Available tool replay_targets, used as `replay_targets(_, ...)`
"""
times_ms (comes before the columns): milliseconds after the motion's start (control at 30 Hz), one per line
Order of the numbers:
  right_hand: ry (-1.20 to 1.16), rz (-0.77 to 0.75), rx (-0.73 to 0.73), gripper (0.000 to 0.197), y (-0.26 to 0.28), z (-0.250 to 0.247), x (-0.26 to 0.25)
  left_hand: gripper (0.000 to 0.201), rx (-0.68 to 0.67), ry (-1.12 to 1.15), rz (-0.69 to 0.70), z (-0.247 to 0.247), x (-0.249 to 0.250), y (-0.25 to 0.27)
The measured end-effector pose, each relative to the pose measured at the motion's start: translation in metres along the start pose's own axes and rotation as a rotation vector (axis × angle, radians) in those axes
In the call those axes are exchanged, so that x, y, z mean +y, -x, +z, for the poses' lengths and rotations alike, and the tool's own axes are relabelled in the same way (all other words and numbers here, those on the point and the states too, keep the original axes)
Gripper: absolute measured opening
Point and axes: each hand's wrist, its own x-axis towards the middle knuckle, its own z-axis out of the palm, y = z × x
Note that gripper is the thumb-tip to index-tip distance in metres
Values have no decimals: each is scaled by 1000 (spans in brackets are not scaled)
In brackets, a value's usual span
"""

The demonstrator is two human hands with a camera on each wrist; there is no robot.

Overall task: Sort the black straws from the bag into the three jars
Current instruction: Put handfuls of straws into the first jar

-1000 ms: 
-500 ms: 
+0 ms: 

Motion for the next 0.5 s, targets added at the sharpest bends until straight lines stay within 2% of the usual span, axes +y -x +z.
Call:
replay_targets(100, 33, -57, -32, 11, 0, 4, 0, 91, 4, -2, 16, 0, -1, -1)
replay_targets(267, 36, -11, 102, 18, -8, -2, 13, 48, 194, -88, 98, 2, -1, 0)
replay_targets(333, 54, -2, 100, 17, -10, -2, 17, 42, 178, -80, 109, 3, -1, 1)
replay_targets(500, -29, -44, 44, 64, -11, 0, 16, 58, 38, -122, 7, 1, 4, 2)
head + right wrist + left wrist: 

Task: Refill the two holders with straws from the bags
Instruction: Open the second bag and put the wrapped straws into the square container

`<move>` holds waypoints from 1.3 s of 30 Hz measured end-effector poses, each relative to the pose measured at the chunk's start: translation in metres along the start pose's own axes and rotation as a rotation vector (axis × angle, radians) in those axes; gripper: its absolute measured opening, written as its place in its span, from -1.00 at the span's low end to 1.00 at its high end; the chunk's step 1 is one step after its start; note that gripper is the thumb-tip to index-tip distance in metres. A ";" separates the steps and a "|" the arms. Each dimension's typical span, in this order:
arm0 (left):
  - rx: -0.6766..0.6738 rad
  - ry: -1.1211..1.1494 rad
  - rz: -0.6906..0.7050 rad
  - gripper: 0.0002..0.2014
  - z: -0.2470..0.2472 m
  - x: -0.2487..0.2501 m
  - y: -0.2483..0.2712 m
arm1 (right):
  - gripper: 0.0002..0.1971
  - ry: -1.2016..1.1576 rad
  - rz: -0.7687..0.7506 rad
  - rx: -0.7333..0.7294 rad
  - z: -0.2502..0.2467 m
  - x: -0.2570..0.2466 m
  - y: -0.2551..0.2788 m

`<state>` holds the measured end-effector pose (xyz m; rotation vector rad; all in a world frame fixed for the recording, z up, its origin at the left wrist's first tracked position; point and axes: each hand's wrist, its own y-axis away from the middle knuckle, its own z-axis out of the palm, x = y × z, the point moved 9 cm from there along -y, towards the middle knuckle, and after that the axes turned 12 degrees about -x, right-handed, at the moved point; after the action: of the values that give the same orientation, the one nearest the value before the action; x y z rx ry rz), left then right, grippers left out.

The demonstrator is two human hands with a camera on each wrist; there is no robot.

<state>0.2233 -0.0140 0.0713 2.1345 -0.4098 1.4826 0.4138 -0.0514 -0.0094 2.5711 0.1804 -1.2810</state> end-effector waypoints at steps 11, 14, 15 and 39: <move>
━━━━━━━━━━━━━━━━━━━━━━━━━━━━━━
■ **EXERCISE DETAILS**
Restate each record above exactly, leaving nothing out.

■ **EXERCISE RESPONSE**
Available tool replay_targets, used as `replay_targets(_, ...)`
"""
times_ms (comes before the columns): milliseconds after the motion's start (control at 30 Hz), one per line
Order of the numbers:
  right_hand: ry (-1.20 to 1.16), rz (-0.77 to 0.75), rx (-0.73 to 0.73), gripper (0.000 to 0.197), y (-0.26 to 0.28), z (-0.250 to 0.247), x (-0.26 to 0.25)
  left_hand: gripper (0.000 to 0.201), rx (-0.68 to 0.67), ry (-1.12 to 1.15), rz (-0.69 to 0.70), z (-0.247 to 0.247), x (-0.249 to 0.250), y (-0.25 to 0.27)
The measured end-effector pose, each relative to the pose measured at the motion's start: translation in metres along the start pose's own axes and rotation as a rotation vector (axis × angle, radians) in those axes
In the call those axes are exchanged, so that x, y, z mean +y, -x, +z, for the poses' lengths and rotations alike, and the tool's own axes are relabelled in the same way (all other words and numbers here, those on the point and the states too, keep the original axes)
Gripper: absolute measured opening
Point and axes: each hand's wrist, its own x-axis towards the middle knuckle, its own z-axis out of the palm, y = z × x
Note that gripper is the thumb-tip to index-tip distance in metres
Values have no decimals: each is scaled by 1000 (spans in brackets are not scaled)
In brackets, a value's usual span
"""

The demonstrator is two human hands with a camera on each wrist; there is no robot.

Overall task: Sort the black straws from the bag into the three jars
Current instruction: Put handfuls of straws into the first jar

-1000 ms: 
-500 ms: 
+0 ms: 

Motion for the next 0.5 s, targets added at the sharpest bends until straight lines stay within 2% of the usual span, axes +y -x +z.
Call:
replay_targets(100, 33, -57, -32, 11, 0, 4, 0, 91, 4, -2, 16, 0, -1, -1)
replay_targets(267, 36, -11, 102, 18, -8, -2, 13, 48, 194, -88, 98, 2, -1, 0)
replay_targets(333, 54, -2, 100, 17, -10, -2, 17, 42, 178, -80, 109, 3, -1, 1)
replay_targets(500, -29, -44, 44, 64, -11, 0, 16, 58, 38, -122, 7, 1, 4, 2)
head + right wrist + left wrist: 

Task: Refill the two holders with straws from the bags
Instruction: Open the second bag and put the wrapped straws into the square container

`<move>` holds waypoints from 1.3 s of 30 Hz measured end-effector poses, each relative to the pose measured at the chunk's start: translation in metres along the start pose's own axes and rotation as a rotation vector (axis × angle, radians) in those axes; gripper: its absolute measured opening, written as its place in its span, from -1.00 at the span's low end to 1.00 at its high end; the chunk's step 1 is one step after its start; note that gripper is the thumb-tip to index-tip distance in metres. A ";" separates the steps and a "|" the arms. Each dimension's typical span, in this order:
arm0 (left):
  - rx: -0.6766..0.6738 rad
  - ry: -1.1211..1.1494 rad
  - rz: -0.6906..0.7050 rad
  - gripper: 0.0002..0.2014
  - z: -0.2470..0.2472 m
  - x: -0.2487..0.2501 m
  - y: -0.2483..0.2712 m
arm1 (right):
  - gripper: 0.0002..0.1971
  - ry: -1.2016..1.1576 rad
  - rz: -0.7687..0.7506 rad
  - rx: -0.7333..0.7294 rad
  - z: -0.2502..0.2467 m
  - x: -0.2570..0.2466 m
  - y: -0.2551..0.2788 m

`<state>` holds the measured end-effector pose (xyz m; rotation vector rad; all in a world frame fixed for the recording, z up, its origin at the left wrist's first tracked position; point and axes: each hand's wrist, its own y-axis away from the middle knuckle, its own z-axis out of the palm, x = y × z, the point moved 9 cm from there along -y, towards the middle knuckle, and after that the axes turned 12 degrees about -x, right-handed, at the moved point; after the action: of the values that give the same orientation, the one nearest the value before the action; x y z rx ry rz), left then right, grippers left out.

The demonstrator is two human hands with a camera on each wrist; there is no robot.

<state>0.2233 -0.0140 0.0713 2.1345 -0.4098 1.4826 0.4138 -0.0514 -0.0094 2.5711 0.1804 -1.2810</state> end-effector waypoints at steps 11, 14, 15 and 39: <move>

The exercise was answered in full.